Решив, что попал в аварию, не заметив встречную фуру, Боря тщательно проморгался, похлопал себя по щеке. Но наваждение не отпускало. Картина перед глазами в свете потолочной дешёвенькой лампы никуда не уходила. Женщины со всей ответственностью мастурбировали, почти не меняя выражения лиц!
Они словно соревновались в чопорности или играли в игру «кто меньше издаст звуков». Потому что если бы в кабинет зашёл слепой, он решил бы, что там играют в пин-понг пара пенсионеров. Только вместо «стук-стук» раздавалось ритмичное «ах-ох».
— Да ну нахуй, — прошептал Боря, не веря глазам своим.
«Сам в шоке», — добавил внутренний голос.
Наконец, на гостя обратили внимание. Обе синхронно повернули головы. И тогда Зоя сказала:
— Что ж, Ира. Достаточно на сегодня. Продолжим в следующий раз.

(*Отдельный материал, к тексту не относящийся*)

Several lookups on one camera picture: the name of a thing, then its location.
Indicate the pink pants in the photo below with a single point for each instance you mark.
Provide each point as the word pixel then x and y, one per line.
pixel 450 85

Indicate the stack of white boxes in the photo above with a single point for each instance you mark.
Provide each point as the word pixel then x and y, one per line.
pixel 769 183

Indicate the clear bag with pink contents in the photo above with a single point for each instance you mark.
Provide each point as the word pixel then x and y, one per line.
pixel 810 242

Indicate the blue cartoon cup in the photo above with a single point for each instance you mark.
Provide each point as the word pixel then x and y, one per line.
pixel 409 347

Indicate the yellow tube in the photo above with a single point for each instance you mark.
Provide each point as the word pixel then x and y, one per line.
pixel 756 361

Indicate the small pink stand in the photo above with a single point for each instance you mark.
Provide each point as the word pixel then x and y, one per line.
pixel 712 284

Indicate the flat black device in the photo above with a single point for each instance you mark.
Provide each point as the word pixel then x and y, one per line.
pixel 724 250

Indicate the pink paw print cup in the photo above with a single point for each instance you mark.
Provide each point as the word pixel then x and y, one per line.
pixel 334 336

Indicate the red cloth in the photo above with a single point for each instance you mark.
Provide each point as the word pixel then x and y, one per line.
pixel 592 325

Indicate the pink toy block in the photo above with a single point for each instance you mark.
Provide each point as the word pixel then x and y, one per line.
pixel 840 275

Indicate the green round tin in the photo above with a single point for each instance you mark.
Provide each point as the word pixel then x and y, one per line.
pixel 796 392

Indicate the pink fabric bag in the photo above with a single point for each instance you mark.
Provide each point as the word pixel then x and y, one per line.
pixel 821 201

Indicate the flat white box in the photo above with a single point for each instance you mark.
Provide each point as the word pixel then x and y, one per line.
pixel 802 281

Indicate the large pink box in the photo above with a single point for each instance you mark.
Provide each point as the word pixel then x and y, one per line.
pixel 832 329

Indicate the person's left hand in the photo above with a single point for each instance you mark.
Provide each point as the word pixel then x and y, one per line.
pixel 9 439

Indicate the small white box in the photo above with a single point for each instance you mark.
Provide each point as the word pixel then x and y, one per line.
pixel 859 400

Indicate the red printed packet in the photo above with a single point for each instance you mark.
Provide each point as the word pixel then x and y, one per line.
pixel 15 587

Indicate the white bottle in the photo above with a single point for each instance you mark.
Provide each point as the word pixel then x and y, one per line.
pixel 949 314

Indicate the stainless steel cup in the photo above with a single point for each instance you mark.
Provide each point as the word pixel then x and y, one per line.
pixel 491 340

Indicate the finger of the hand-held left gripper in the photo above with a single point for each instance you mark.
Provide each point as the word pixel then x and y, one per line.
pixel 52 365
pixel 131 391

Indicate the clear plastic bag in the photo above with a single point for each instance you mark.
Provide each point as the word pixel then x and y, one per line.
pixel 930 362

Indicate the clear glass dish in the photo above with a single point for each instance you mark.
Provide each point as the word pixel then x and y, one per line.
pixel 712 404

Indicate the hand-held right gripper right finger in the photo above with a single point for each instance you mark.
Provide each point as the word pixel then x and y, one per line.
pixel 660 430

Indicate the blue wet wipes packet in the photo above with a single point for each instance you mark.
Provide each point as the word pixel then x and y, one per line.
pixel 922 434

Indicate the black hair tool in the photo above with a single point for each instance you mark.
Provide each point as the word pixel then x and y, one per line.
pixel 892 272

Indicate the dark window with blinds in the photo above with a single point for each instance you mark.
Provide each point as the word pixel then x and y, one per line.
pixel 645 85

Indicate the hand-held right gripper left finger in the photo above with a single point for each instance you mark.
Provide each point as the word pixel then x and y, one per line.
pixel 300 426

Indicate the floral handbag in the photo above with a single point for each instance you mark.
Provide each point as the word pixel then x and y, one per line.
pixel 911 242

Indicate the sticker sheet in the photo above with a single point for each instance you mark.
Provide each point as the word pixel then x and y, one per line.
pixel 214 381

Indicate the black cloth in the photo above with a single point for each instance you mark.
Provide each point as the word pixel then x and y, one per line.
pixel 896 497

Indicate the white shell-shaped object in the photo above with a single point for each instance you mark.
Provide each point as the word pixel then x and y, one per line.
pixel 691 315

Психолог кивнула и обе как ни в чём не бывало убрали секс-игрушки и принялись одеваться. Улыбки не покидали лиц. А раскрасневшиеся щёки подсказывали, что процесс до того поглотил обеих, что мира вокруг не замечали.
«А сколько раз достигли результата, история умалчивает», — добавил внутренний голос, пока сам Боря добавить ничего не мог.
Он застыл белой статуей на проходе. Рядом наверняка витали суховеи. Теперь ничего другого не замечал уже он.
«Так, погоди, а почему ЗОЯ руководит?» — всё же послышалось от внутреннего голоса.
— А, Борис, — донеслось от Цветаевой. — А мы тут похоже «углубились в процесс», так сказать.
— Заигрались с результатами. С кем не бывает? — добавила Зоя, подмигнув новой подруге.
— Так вы что… лесбиянки? — зачем-то спросил Глобальный, перестав что-либо понимать с тех пор, как открыл дверь.
— Ну что вы, Борис? — посуровела Ирина Олеговна. — Как можно было так подумать?
— Мы просто пара совершенно независимых от мира, довольных собой женщин, позволивших себе чуть больше, — поправила Зоя, натягивая колготки. — Ирина Олеговна, всё-таки признала в себе течение энергии кундалили.
— Какой-какой энергии? — тупо переспросил Боря.
— Кундалини, — подтвердила Цветаева. — Сексуальная энергия. Признаться, я и не замечала, что у меня было столько блоков. А теперь освобождение какое-то наступило. На мир как будто другими глазами гляжу.
— Вот-вот, — улыбнулась Зоя и подхватив Борю под локоток, первой повела на выход. — Идёмте?
— Ага… кундалили, значит, — пробурчал сантехник и повернулся к психологу. — А делать то теперь что?
— Как что? Жить и радоваться! — ответила совершенно искренне та и поспешила за ними следом, подхватив Борю под другой локоть.
Даже по звуку каблучков можно было расслышать, что обе шагают нога в ногу.
«Синхронизировались», — пробурчал внутренний голос.